**Requirement**
Because the copy must hold no pictures, return the data below with all of its words intact.

**Supplied data**
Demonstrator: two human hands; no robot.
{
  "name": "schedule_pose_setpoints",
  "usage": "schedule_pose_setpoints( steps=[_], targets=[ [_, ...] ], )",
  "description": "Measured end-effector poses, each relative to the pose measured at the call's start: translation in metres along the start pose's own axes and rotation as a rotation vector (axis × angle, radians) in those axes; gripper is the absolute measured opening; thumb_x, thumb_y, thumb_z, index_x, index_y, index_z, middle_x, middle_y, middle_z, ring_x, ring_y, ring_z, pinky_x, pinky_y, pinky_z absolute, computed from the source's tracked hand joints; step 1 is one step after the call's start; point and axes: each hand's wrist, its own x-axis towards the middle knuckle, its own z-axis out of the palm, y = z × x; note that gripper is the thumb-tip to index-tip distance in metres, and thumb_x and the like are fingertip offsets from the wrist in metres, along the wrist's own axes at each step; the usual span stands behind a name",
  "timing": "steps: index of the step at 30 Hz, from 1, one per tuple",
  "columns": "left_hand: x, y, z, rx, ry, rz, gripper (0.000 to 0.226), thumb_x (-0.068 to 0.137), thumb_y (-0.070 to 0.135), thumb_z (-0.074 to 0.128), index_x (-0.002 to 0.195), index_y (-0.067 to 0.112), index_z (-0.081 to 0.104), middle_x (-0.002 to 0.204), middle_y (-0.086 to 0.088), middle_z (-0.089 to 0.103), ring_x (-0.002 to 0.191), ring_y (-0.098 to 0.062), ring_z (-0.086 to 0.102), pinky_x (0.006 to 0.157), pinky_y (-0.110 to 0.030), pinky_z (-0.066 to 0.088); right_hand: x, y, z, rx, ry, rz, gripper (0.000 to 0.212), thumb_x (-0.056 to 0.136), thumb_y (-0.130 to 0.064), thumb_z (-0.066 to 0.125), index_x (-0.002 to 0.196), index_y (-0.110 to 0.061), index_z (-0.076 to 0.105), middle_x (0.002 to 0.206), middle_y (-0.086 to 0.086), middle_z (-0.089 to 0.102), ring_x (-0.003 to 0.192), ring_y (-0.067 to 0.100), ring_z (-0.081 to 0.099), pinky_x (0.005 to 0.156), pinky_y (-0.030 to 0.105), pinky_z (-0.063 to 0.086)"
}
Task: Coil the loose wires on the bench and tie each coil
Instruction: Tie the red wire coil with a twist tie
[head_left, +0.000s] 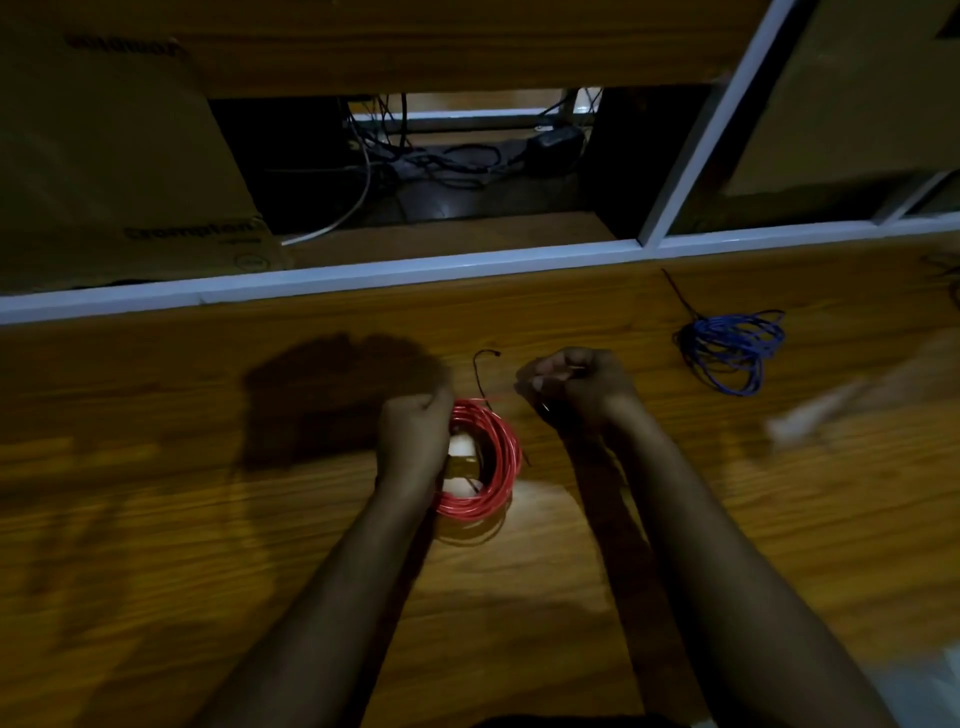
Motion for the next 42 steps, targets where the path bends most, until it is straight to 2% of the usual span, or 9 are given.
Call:
schedule_pose_setpoints(
  steps=[3,6,13,20,28,34,37,40,42],
  targets=[
    [-0.018,0.003,0.006,0.025,-0.047,0.035,0.051,0.096,0.028,0.059,0.047,0.019,0.048,0.050,-0.003,0.043,0.050,-0.020,0.043,0.056,-0.034,0.033,-0.008,0.004,-0.014,0.049,0.136,-0.033,0.008,0.086,0.006,0.069,0.093,0.003,0.068,0.072,0.005,0.065,0.061,0.010,0.062,0.048,0.014,0.052],
    [-0.033,0.004,0.011,0.037,-0.059,0.028,0.047,0.097,0.031,0.058,0.052,0.017,0.053,0.053,-0.007,0.047,0.052,-0.021,0.047,0.056,-0.032,0.035,-0.009,0.011,-0.018,0.021,0.141,-0.029,0.008,0.085,-0.002,0.073,0.092,-0.004,0.069,0.079,0.007,0.070,0.071,0.016,0.068,0.059,0.023,0.058],
    [-0.058,0.006,0.006,0.053,-0.050,0.024,0.051,0.097,0.030,0.058,0.048,0.018,0.047,0.041,0.005,0.044,0.039,-0.012,0.044,0.056,-0.028,0.033,-0.029,0.011,-0.028,0.148,0.185,-0.081,0.014,0.090,0.003,0.065,0.104,0.001,0.068,0.089,0.004,0.066,0.076,0.007,0.064,0.050,0.007,0.047],
    [-0.082,0.016,0.011,0.012,-0.112,0.040,0.040,0.096,0.034,0.059,0.060,0.015,0.061,0.059,-0.004,0.057,0.058,-0.021,0.053,0.060,-0.034,0.039,-0.040,0.011,-0.057,0.076,0.254,-0.260,0.014,0.087,-0.008,0.074,0.101,-0.009,0.071,0.092,0.006,0.073,0.077,0.013,0.071,0.063,0.024,0.059],
    [-0.140,0.028,0.035,-0.027,-0.357,0.118,0.038,0.098,0.032,0.056,0.075,0.002,0.060,0.056,-0.005,0.036,0.045,-0.017,0.029,0.047,-0.027,0.022,-0.069,0.038,-0.081,-0.005,0.424,-0.420,0.008,0.088,-0.007,0.073,0.094,-0.012,0.072,0.084,0.000,0.071,0.069,0.010,0.072,0.062,0.024,0.060],
    [-0.173,0.041,0.060,-0.045,-0.440,0.133,0.029,0.099,0.030,0.055,0.076,0.011,0.054,0.055,-0.003,0.031,0.043,-0.014,0.027,0.044,-0.025,0.020,-0.084,0.070,-0.123,-0.094,0.538,-0.461,0.007,0.086,-0.009,0.075,0.093,-0.009,0.075,0.082,-0.001,0.073,0.072,0.007,0.072,0.068,0.033,0.062],
    [-0.184,0.043,0.079,-0.060,-0.450,0.100,0.033,0.099,0.029,0.056,0.072,0.012,0.048,0.052,0.001,0.031,0.042,-0.013,0.026,0.043,-0.023,0.020,-0.096,0.083,-0.138,-0.054,0.531,-0.436,0.008,0.085,-0.009,0.076,0.093,-0.008,0.074,0.080,0.002,0.074,0.070,0.009,0.072,0.068,0.035,0.062],
    [-0.191,0.042,0.099,-0.054,-0.444,0.088,0.031,0.099,0.028,0.056,0.072,0.013,0.051,0.050,0.003,0.032,0.040,-0.012,0.026,0.041,-0.021,0.020,-0.113,0.084,-0.147,-0.014,0.456,-0.477,0.010,0.083,-0.008,0.078,0.092,-0.008,0.074,0.078,0.001,0.073,0.065,0.004,0.070,0.065,0.024,0.059],
    [-0.197,0.041,0.111,-0.053,-0.436,0.072,0.026,0.099,0.027,0.057,0.078,0.011,0.056,0.045,0.007,0.034,0.038,-0.010,0.027,0.040,-0.021,0.021,-0.124,0.081,-0.155,0.064,0.368,-0.481,0.013,0.082,-0.010,0.079,0.093,-0.008,0.074,0.078,0.004,0.073,0.066,0.012,0.072,0.067,0.029,0.060]
  ],
)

**Written solution**
Demonstrator: two human hands; no robot.
{
  "name": "schedule_pose_setpoints",
  "usage": "schedule_pose_setpoints( steps=[_], targets=[ [_, ...] ], )",
  "description": "Measured end-effector poses, each relative to the pose measured at the call's start: translation in metres along the start pose's own axes and rotation as a rotation vector (axis × angle, radians) in those axes; gripper is the absolute measured opening; thumb_x, thumb_y, thumb_z, index_x, index_y, index_z, middle_x, middle_y, middle_z, ring_x, ring_y, ring_z, pinky_x, pinky_y, pinky_z absolute, computed from the source's tracked hand joints; step 1 is one step after the call's start; point and axes: each hand's wrist, its own x-axis towards the middle knuckle, its own z-axis out of the palm, y = z × x; note that gripper is the thumb-tip to index-tip distance in metres, and thumb_x and the like are fingertip offsets from the wrist in metres, along the wrist's own axes at each step; the usual span stands behind a name",
  "timing": "steps: index of the step at 30 Hz, from 1, one per tuple",
  "columns": "left_hand: x, y, z, rx, ry, rz, gripper (0.000 to 0.226), thumb_x (-0.068 to 0.137), thumb_y (-0.070 to 0.135), thumb_z (-0.074 to 0.128), index_x (-0.002 to 0.195), index_y (-0.067 to 0.112), index_z (-0.081 to 0.104), middle_x (-0.002 to 0.204), middle_y (-0.086 to 0.088), middle_z (-0.089 to 0.103), ring_x (-0.002 to 0.191), ring_y (-0.098 to 0.062), ring_z (-0.086 to 0.102), pinky_x (0.006 to 0.157), pinky_y (-0.110 to 0.030), pinky_z (-0.066 to 0.088); right_hand: x, y, z, rx, ry, rz, gripper (0.000 to 0.212), thumb_x (-0.056 to 0.136), thumb_y (-0.130 to 0.064), thumb_z (-0.066 to 0.125), index_x (-0.002 to 0.196), index_y (-0.110 to 0.061), index_z (-0.076 to 0.105), middle_x (0.002 to 0.206), middle_y (-0.086 to 0.086), middle_z (-0.089 to 0.102), ring_x (-0.003 to 0.192), ring_y (-0.067 to 0.100), ring_z (-0.081 to 0.099), pinky_x (0.005 to 0.156), pinky_y (-0.030 to 0.105), pinky_z (-0.063 to 0.086)"
}
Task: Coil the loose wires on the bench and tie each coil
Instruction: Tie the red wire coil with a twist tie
[head_left, +0.000s] 
Motion for the next 42 steps, targets where the path bends most, until it is straight to 2% of the usual span, or 9 are given.
Call:
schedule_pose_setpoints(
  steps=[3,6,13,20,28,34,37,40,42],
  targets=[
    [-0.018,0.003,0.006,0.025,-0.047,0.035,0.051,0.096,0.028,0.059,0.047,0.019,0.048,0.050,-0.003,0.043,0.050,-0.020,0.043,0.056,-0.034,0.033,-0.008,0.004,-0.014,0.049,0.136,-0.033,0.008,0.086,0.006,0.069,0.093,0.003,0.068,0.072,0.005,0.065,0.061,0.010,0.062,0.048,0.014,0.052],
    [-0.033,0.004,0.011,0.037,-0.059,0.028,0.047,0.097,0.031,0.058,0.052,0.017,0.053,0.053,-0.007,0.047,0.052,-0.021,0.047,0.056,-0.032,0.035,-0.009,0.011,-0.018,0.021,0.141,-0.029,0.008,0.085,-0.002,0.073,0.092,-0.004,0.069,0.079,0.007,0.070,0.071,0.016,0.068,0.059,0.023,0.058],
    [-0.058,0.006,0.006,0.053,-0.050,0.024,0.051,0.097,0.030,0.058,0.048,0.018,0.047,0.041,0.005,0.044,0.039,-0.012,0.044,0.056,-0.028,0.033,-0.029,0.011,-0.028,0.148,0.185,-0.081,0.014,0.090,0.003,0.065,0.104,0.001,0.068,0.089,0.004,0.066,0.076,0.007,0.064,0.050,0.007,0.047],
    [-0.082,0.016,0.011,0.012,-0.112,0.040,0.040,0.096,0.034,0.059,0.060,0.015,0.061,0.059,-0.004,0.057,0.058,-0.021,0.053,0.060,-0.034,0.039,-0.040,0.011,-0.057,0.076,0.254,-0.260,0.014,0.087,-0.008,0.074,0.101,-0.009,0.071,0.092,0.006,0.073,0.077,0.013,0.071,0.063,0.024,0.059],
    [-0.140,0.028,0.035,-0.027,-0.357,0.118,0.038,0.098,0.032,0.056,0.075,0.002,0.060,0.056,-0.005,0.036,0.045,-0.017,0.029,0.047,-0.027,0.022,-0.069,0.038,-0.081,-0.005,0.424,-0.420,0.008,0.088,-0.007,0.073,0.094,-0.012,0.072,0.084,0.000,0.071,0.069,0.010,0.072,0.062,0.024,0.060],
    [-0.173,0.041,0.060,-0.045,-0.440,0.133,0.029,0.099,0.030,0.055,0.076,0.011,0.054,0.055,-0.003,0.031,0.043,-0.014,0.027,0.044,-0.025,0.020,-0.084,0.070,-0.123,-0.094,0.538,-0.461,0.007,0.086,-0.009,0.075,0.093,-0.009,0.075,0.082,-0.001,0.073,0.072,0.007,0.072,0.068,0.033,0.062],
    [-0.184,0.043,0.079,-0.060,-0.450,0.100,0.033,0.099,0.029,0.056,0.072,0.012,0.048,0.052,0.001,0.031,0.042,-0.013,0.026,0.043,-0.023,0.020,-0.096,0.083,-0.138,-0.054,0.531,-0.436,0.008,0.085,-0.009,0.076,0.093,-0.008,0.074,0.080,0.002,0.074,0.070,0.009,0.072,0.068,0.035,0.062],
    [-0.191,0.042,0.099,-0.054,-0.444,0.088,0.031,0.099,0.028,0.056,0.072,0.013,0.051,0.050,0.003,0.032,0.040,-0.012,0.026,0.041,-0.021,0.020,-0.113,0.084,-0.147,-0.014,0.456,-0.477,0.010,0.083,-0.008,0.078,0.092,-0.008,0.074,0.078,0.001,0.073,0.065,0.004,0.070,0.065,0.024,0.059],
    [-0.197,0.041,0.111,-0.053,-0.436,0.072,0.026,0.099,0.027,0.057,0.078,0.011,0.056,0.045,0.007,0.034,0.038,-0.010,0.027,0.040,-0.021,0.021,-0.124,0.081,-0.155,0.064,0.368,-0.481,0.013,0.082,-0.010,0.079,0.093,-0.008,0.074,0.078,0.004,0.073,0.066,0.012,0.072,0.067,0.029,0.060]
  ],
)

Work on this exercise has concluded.